Subject: Re: But why?
To: Miguel de Icaza <firstname.lastname@example.org>
From: Jason Thorpe <email@example.com>
Date: 10/24/1996 02:29:18
On Wed, 23 Oct 1996 22:53:15 -0500
Miguel de Icaza <firstname.lastname@example.org> wrote:
> Besides, we do not measure getpid (), we measure read()ing 1 byte from
> a null device.
Couple of obvious flaws:
- When you take a measurement of this test on different
types of OSes, you're not necessarily measuring the
same thing. Not only are you not measuring simple
system-call overhead (which is what this whole
thing is about anyhow, right?), but different systems
may have different layering techniques which produce
- Even if the results are `poor' (which, in this crowd,
is defined as `slower that Linux', I guess), your
measurement may not be an indication of deterimental
impact on the system overall.
- Just who reads one $#^% byte, anyhow?

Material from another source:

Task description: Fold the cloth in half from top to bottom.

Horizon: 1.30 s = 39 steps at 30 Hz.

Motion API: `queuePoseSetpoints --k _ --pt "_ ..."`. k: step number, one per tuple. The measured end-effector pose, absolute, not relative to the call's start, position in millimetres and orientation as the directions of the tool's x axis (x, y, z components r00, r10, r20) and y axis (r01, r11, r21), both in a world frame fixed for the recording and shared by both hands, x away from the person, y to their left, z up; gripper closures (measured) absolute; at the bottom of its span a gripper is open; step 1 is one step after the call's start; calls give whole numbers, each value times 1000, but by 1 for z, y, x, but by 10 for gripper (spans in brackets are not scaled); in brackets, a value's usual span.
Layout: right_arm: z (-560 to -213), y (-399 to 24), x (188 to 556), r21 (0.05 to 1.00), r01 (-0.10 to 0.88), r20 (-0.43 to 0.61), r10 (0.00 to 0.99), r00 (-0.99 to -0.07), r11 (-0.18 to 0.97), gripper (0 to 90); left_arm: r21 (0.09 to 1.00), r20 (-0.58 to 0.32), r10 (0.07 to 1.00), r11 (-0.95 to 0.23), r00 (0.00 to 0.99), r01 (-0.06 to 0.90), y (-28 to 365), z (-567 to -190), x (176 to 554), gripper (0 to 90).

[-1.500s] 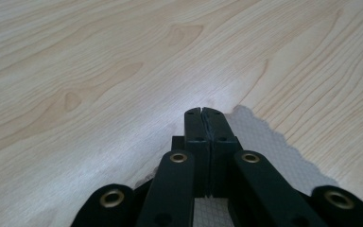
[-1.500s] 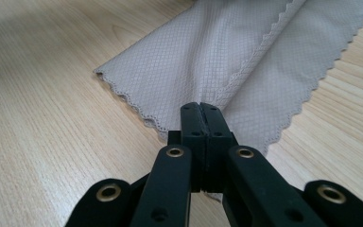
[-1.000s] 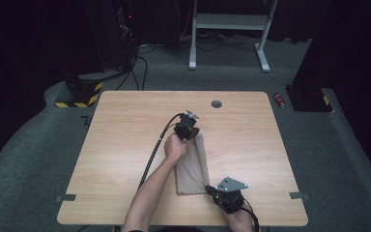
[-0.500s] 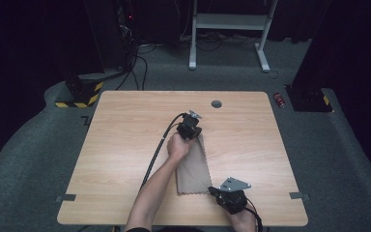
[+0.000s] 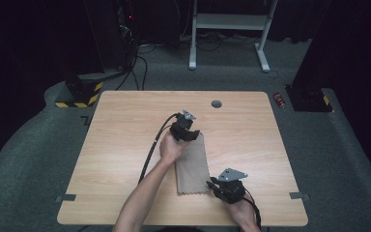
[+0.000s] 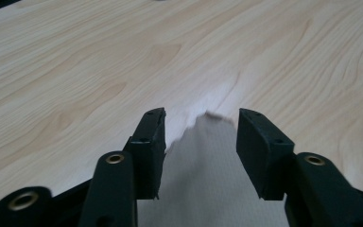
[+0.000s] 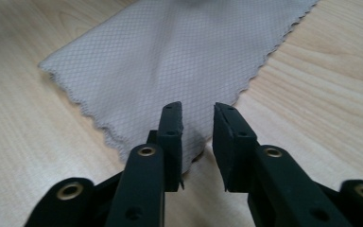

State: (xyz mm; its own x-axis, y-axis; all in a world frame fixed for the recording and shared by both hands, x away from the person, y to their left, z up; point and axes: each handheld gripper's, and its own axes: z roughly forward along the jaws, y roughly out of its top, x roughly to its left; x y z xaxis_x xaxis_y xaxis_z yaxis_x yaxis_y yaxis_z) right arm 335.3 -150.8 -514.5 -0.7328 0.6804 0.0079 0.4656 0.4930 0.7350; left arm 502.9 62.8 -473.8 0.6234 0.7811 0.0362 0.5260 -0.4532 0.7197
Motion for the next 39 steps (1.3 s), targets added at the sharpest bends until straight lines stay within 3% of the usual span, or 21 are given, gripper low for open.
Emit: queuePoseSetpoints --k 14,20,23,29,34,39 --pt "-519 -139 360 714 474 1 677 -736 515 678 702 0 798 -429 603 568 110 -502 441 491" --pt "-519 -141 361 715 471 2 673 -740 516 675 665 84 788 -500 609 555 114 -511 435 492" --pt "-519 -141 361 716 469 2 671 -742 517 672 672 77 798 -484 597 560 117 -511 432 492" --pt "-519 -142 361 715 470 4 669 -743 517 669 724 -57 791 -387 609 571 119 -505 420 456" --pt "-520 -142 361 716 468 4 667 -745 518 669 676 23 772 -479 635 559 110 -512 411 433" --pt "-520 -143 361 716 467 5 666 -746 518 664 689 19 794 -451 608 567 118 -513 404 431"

System calls like
that are typically `optimized' for larger transactions,
like MAXPHYS (64k under BSD).
So, you're not testing the more common case. Now, if you were to
test the common case, using a `NULL device' (I'm assuming /dev/null)
isn't fair, because to implement it, all you have to do is set resid
to 0 and return. Indeed, to actually measure read() you have to copy
something to the user's address space.